EXERCISE: No pictures go into the copy. Write out exactly the lines below from the one containing "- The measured" through the one containing "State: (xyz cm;".
§ §
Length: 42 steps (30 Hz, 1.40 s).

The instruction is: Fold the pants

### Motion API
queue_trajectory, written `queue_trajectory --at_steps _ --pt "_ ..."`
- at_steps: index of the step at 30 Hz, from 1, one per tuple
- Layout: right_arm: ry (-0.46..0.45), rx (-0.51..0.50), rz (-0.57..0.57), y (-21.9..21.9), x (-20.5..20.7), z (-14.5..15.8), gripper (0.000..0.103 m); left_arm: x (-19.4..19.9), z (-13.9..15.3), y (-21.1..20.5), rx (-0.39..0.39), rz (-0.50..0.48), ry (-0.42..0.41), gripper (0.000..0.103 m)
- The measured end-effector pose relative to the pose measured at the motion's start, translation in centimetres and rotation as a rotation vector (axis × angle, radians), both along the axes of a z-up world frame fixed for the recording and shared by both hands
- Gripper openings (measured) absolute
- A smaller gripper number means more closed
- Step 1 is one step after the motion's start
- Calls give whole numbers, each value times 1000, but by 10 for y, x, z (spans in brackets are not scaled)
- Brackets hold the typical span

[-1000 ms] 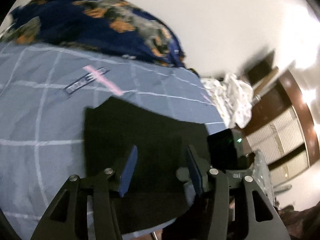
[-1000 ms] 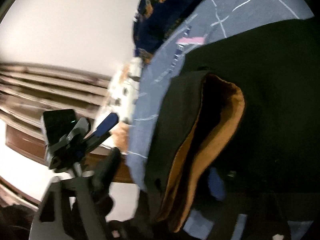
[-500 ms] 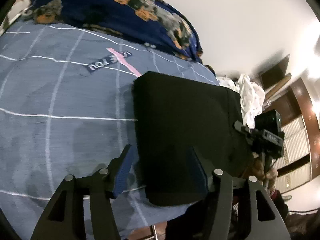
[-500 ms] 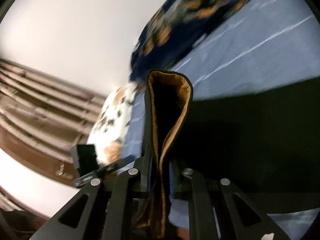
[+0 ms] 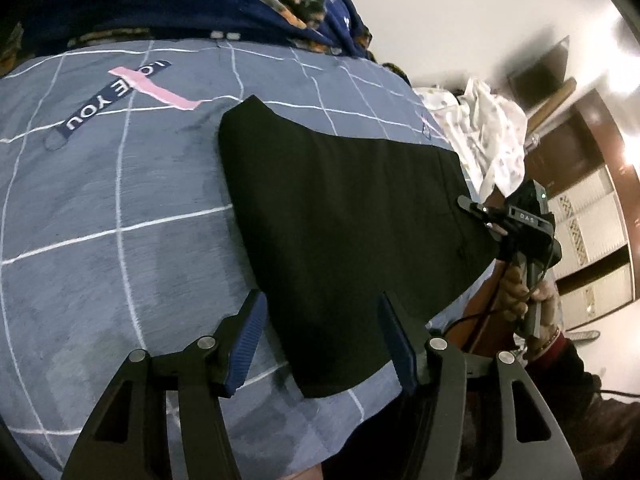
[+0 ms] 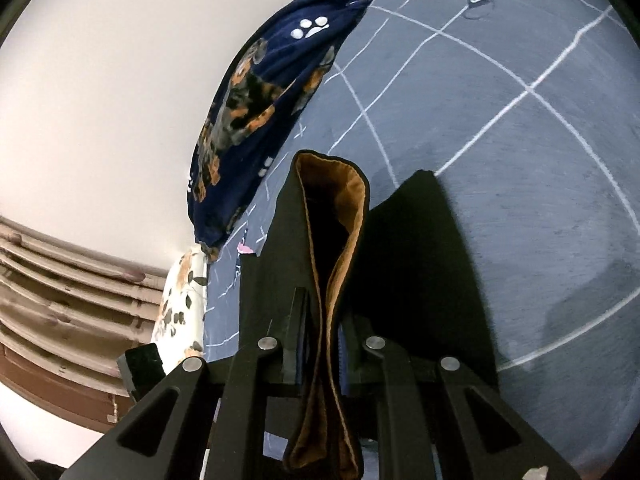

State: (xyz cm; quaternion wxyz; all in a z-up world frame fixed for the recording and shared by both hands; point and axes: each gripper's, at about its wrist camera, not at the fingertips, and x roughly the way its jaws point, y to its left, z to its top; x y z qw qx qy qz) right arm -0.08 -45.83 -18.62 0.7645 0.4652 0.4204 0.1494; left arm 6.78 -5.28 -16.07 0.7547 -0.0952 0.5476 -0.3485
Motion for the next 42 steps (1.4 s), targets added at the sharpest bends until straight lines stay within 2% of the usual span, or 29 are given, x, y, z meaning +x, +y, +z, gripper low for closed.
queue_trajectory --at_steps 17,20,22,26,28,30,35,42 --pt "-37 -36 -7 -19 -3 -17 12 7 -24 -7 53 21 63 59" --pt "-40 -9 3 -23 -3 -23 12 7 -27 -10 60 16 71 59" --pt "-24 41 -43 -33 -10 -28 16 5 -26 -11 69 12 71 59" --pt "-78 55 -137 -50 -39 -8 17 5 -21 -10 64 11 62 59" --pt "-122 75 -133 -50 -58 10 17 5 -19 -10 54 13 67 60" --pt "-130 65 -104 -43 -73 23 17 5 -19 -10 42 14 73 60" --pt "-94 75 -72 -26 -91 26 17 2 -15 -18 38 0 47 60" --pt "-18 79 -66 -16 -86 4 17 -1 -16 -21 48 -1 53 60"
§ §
ANSWER BOX:
- The measured end-effector pose relative to the pose measured at the motion's start, translation in centimetres and rotation as a rotation vector (axis × angle, radians), both along the axes of a z-up world frame fixed for the recording and shared by both hands
- Gripper openings (measured) absolute
- A smaller gripper number means more closed
- Step 1 is one step after the motion's start
- Calls give whole numbers, each value times 1000, but by 10 for y, x, z (spans in brackets are not scaled)
- Brackets hold the typical span

[-1000 ms] 
[-1000 ms] 
[-500 ms] 
[-500 ms] 
[+0 ms] 
[+0 ms] 

State: (xyz cm; quaternion wxyz; all in a z-up world frame fixed for the recording and shared by both hands; point and axes: each gripper's, at about its wrist camera, not at the fingertips, and x roughly the way its jaws point, y to its left, z to its top; x y z qw qx qy qz) right arm -0.08 -45.83 -18.62 0.7645 0.4652 0.4204 0.1494; left arm 6.78 -5.28 -16.07 0.7547 -0.0952 0.5476 -0.3485

The response to this exercise has been given in full.